For WING's task one. Crawl some courses codes and descriptions from NUSmodules. Take the descriptions and encode them into thought or doc vectors via word embeddings). Give a visualization on how the courses relate to each other.
SimilarCourseVisual/
|-- bin/ (Executable files for the project)
| |-- _init_
| |-- data_prepare.py (Crawl and store data to local file)
| |-- start.py (Starting program)
|-- core/ (Store all source code for the project (core code))
| |-- tests/ (Store unit test code)
| | |-- init.py
| | |-- test.main.py
| |-- init.py
| |-- test_main.py (Store core logic)
|-- conf/ (Configuration file)
| |-- init.py
| |-- setting.py (Write the relevant configuration)
|---db/ #Database files
| |--db.json (Store database files)
|-- docs/ (Store some documents)
|-- lib/ (Library files, put custom modules and packages)
| |-- init.py
| |-- common.py (Write commonly used functions)
|-- log/ (Log files)
| |-- access.log (logs)
|-- README (Project description document)
table Modsinfo (
ModsID int,
ModsCode text,
ModsDetails text)
Mainly covers: Modsid: the Unique identifier in the database; ModsCode: Nus course code; ModsDetails: the descriptions of each module
Run data_prepare.py, which will call the function in the core
to crawl information and store them into db.sqlite3.
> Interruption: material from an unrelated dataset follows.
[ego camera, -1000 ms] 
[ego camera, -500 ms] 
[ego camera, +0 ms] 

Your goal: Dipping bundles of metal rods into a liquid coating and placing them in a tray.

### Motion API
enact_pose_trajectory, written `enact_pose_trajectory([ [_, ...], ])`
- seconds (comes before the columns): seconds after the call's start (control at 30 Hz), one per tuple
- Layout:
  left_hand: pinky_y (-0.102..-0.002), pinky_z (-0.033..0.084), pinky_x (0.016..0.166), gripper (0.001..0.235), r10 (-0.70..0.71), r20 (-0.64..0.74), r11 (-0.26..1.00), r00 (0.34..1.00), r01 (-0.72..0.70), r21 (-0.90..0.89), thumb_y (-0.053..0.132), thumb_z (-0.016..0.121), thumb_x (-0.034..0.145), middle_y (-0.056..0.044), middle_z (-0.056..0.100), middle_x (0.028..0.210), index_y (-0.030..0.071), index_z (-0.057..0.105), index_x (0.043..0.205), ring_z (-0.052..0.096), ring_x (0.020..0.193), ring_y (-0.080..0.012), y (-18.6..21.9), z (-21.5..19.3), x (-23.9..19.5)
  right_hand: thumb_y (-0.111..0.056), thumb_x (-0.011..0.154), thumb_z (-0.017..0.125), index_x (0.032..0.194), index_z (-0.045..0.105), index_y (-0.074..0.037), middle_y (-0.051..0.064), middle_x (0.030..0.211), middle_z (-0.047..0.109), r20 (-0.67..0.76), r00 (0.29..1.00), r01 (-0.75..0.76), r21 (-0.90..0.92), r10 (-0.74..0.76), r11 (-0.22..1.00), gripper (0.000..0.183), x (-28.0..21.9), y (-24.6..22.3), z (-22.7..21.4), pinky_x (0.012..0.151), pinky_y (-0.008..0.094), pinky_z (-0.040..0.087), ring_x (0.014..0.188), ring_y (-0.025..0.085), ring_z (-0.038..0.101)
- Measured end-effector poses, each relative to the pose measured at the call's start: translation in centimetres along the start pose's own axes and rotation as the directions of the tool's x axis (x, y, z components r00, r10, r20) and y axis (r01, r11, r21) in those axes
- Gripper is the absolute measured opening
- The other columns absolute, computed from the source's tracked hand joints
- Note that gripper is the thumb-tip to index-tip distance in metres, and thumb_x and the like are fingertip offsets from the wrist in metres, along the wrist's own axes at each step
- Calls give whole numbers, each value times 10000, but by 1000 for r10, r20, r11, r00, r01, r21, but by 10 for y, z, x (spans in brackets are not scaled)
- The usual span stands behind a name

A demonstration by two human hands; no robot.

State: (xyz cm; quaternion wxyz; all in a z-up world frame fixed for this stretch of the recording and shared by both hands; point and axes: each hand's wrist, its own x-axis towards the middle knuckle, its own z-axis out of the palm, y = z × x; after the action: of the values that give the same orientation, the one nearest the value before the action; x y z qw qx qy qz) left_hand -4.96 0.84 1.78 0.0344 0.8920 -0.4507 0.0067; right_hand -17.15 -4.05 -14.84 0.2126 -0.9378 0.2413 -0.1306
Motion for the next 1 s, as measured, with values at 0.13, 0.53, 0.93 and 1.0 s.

python bin/data_prepare.py
- Then you can run start.py to excute the main function to drawl the top frequency words cloud into docs/cloudWord.html & show their similarity by tsne.
python bin/start.py drawWords
- And you can also run start.py to excute the main function to drawl the similarity of sample modules by add another agrv.
python bin/start.py drawWords
- And you can also run start.py to excute the main function to recommend the most similar course for you.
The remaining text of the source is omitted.